Posts Tagged ‘ binary

More binary data parsing

Way back when I was trying to read binary data, I came across ‘struct’ in an initial search. I ended up going with ‘bitstring’ instead, because I thought I was going to have to if I wanted to read individual bits of data.  But David from USGS told me last week that he uses Struct to read at the byte level, then parses out what he needs to afterwards.  He showed me some of his code, and it really looks a lot more efficient than what I was doing with bitstring – something that would have taken me like 20 lines of code only took him 1!  :-)

David gave me a sample file, and some tips to help me get started.  Here are the highlights:

Michelle, the classes you are looking for are in the recordframe.py
file. The basic pattern is this:

class RecordType

def __init__(self, data):

This method reads the data record portion of the data frame

All the binary data is stored in a string of bytes called data. If the
record is pre-defined, I just use the struct package to read the bytes
in all at once. Frequently, though, I had to read a “size” field
before I knew how large the record was that needed to be read, you can
see it gets a little more messy in that case. It also might have been
cleaner to pass in the file handle directly rather than the data bytes
themselves, then I wouldn’t need all the code for indexing into the
data array. This is what Eric’s matlab code does. Might try that way
later and see if it is cleaner.

def __str__(self):

This method allows you to print RecordTypes and it prints out whatever
__str__ returns. Just overrides Python’s default printing for an
object. You could just as easily done something like a printString()
method, but this way makes code cleaner later on.

And later….

One thing about struct, there are two ways to use it. If the struct
isn’t going to change you should make it a class and use it like this

s = struct.Struct(“format string”)

for i in 100000000:
fields = s.unpack(data)

This pre-compiles the format and all the work is done in efficient C
code. Unfortunately, this won’t work for reson data because the
structs have variable sizes that you need to figure out before you
read the data. In that case you do it like this:

for i in 100000000:
fmt = ”
fields = struct.unpack(fmt, data)

notice that the struct module now takes the format string along with
the data on each and every iteration through the loop. This is much
slower. But if you need to change the fmt string on each trip through
the loop you don’t have a choice. The re module for regular expression
parsing has the same options: a pre-compiled and fast version and a
flexible slow version.

Read my first binary file!

Wow.  I am shocked that this worked on the first try.  I created a script to read some of the header information from an S7K file.  One thing that got me stuck for a bit was the fact that the byte order used is little-endian.  Turns out this is no big deal.  I just had to end things with ‘le’, for example s.uintle instead of s.uint.

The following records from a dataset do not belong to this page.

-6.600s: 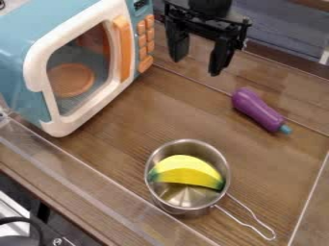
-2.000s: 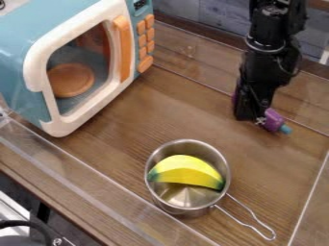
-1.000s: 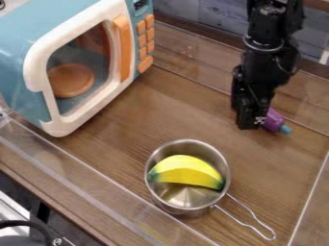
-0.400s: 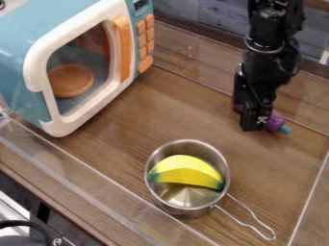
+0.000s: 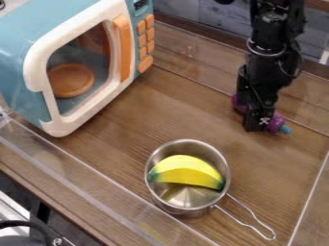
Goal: Put the eggplant in the silver pot
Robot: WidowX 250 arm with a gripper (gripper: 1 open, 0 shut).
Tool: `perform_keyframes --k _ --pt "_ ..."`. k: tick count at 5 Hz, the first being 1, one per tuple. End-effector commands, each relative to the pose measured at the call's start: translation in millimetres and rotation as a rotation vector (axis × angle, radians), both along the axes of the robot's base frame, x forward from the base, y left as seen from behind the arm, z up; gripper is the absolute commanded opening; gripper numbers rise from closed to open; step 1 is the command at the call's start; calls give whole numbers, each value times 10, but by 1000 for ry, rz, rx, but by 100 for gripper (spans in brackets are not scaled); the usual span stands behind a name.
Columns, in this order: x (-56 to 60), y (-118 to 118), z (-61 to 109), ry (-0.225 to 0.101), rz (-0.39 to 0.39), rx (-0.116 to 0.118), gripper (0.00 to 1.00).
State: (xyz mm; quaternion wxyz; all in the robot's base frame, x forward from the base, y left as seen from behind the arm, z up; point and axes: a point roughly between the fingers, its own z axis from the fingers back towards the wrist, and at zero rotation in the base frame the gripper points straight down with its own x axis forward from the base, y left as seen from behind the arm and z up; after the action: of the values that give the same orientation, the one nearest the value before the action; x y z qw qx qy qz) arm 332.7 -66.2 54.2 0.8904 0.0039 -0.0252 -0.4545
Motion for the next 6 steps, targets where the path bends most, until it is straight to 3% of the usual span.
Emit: perform_keyframes --k 1,3,4,6 --pt "137 -27 130 -67 1 -13 100" --pt "204 -47 52 -77 6 -17 100" --pt "215 -43 35 -77 14 -18 0" --pt "163 1 142 -64 44 -8 0"
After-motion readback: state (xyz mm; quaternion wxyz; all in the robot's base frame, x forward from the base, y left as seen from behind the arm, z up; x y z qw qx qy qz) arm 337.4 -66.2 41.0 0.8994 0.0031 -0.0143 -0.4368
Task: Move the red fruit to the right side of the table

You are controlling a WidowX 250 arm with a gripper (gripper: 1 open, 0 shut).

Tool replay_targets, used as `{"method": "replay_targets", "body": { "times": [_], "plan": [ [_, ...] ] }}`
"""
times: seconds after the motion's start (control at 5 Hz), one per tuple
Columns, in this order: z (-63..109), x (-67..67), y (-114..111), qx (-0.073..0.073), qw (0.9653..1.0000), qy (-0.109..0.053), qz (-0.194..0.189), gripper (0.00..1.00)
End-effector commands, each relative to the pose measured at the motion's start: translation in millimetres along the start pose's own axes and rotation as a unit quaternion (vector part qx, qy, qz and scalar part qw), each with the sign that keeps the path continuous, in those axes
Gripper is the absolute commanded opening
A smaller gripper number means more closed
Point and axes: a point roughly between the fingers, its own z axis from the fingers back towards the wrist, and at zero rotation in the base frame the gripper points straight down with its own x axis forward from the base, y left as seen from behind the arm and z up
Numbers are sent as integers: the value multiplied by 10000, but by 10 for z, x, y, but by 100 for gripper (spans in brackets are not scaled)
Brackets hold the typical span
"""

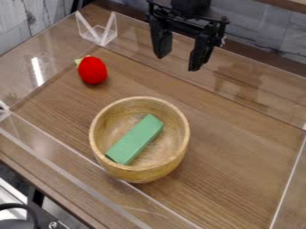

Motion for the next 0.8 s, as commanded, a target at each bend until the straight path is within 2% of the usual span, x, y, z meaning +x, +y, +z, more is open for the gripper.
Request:
{"method": "replay_targets", "body": {
  "times": [0.0,0.2,0.6],
  "plan": [
    [-201,-17,4,-10,9999,164,-38,100],
    [-346,-67,351,21,9996,96,279,100],
    [-407,-166,1091,100,9978,-339,557,100]
  ]
}}
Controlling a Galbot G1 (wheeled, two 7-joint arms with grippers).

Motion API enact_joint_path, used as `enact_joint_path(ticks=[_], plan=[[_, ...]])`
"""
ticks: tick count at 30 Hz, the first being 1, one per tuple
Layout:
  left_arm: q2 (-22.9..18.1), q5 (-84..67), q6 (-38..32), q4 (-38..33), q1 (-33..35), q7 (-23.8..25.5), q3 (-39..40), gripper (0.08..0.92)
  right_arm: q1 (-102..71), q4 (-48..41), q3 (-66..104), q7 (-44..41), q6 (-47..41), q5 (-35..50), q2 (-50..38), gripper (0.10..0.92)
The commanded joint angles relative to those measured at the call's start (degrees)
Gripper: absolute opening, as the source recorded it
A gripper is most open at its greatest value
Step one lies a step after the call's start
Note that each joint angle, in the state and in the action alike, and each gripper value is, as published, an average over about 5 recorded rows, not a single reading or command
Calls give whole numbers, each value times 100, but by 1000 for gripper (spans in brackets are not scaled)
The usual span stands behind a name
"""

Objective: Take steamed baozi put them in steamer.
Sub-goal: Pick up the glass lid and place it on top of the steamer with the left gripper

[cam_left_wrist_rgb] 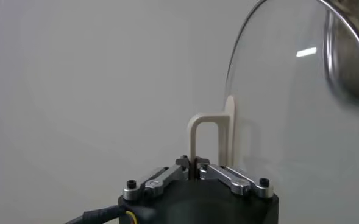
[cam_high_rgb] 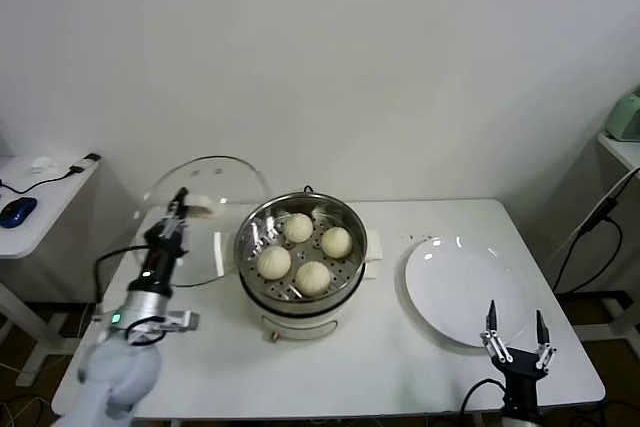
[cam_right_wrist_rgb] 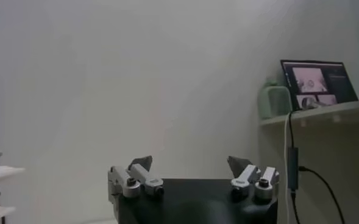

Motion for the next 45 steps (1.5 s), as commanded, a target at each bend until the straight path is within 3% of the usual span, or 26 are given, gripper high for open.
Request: enact_joint_path(ticks=[1, 9, 14, 45], plan=[[-54, -60, 1394, -601, -1588, 1339, 2898, 139, -7, -46, 145, 20, -7, 55, 8, 823], [-169, 994, 1412, -342, -1785, 2412, 2990, 139, -18, -128, 201, 4, 62, 106, 81, 823], [-310, 1464, 1486, -239, -1690, 2681, 2944, 139, -10, -142, 210, -6, 82, 98, 111, 823], [-1020, 2031, 1915, 391, -1311, 2333, 2585, 139, 36, -296, 156, -45, 156, -42, 122, 823]])
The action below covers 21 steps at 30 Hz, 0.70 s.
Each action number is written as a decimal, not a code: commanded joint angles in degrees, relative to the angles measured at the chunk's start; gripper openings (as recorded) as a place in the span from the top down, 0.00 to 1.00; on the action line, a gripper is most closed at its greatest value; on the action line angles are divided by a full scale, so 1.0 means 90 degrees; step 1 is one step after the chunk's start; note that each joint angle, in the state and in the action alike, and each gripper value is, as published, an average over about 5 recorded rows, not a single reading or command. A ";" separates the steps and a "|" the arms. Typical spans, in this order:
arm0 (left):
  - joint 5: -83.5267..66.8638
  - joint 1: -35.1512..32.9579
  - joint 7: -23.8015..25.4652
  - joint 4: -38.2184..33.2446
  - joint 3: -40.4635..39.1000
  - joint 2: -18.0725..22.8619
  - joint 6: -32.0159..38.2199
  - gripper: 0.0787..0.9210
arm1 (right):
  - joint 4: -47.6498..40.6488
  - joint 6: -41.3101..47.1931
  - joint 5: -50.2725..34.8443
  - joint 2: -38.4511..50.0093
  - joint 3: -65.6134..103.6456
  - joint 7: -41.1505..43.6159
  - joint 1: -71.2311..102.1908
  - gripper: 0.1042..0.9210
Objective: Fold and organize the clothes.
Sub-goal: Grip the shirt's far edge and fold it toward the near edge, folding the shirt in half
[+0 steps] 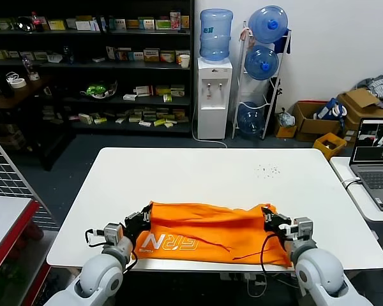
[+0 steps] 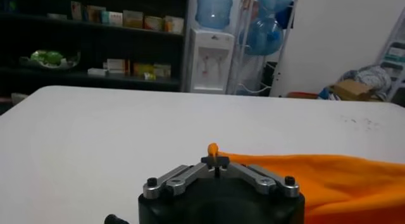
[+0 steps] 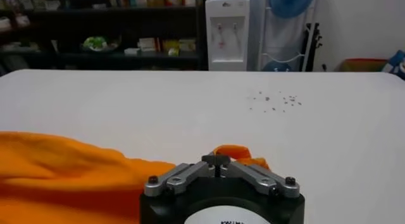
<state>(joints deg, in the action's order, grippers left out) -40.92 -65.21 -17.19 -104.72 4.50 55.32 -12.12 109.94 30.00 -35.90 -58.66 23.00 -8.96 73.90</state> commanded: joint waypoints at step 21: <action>0.0688 -0.1356 0.0358 -0.0103 0.0544 0.0325 0.0433 0.54 | 0.0805 0.0056 0.0183 -0.0125 0.0658 0.0152 0.1291 0.43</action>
<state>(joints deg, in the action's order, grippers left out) -37.52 -74.46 -15.51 -107.51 8.04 55.78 -10.02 116.20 30.80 -34.54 -59.33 27.82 -7.98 83.57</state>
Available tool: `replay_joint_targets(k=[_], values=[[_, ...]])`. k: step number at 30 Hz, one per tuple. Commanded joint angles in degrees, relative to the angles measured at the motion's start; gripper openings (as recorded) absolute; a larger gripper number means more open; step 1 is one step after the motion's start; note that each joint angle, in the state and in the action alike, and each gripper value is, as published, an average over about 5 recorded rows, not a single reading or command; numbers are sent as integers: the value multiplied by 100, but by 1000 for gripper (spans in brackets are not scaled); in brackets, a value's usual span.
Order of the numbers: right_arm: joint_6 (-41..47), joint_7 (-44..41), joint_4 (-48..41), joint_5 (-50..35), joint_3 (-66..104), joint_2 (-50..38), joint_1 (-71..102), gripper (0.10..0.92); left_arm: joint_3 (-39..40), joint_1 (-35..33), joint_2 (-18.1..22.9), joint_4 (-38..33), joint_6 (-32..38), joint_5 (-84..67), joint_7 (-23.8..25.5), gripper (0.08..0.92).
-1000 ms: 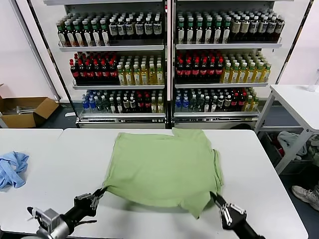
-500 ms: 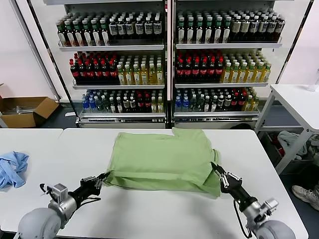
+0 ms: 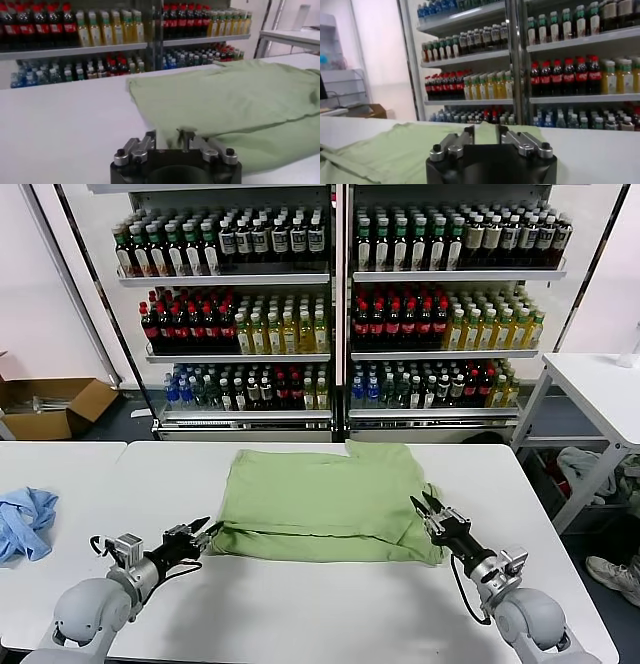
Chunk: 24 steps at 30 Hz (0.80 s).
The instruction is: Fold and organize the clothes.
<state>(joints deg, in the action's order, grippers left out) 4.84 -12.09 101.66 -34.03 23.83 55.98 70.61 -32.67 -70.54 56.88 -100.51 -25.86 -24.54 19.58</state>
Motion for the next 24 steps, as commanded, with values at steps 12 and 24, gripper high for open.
replay_joint_targets(k=[12, 24], values=[[589, 578, 974, 723, 675, -242, 1751, 820, 3, -790, -40, -617, 130, 523, -260, 816], [754, 643, 913, 946, 435, -85, 1814, 603, 213, -451, 41, -316, 90, 358, -195, 814]])
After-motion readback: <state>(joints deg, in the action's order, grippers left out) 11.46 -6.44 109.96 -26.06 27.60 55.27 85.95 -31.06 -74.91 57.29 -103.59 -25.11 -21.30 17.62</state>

So here’s my first ever script to read binary data:

#!usr/bin/env Python

# Purpose: to read the header of an s7k file
# Creator: Michelle

from bitstring import *

s = BitString(filename='sample.s7k') # Read in the file sample.s7k, and create a BitString object from it
print s.pos #Print the position in the file.  For fun.

protocolversion = s.readbytes(2).uintle
offset = s.readbytes(2).uintle
syncpat = s.readbytes(4).uintle
size = s.readbytes(4).uintle
print size

odof = s.readbytes(4).uintle
odid = s.readbytes(4).uintle

year = s.readbytes(2).uintle
day = s.readbytes(2).uintle
seconds = s.readbytes(4).floatle
hours = s.readbytes(1).uintle
minutes = s.readbytes(1).uintle

print year,day,seconds,hours,minutes

And the output of my first ever binary-data-reading script:

0
396
2009 353 55.1300010681 17 53

Installing BitString

I’m installing BitString right now. It seems like what I need. The first sentence on the BitString Google Code website is: “bitstring is a pure Python module designed to help make the creation, manipulation and analysis of binary data as simple and natural as possible.” Perfect. The first thing I did was download the manual (pdf) and the zipped installation file for my version of Python (2.6).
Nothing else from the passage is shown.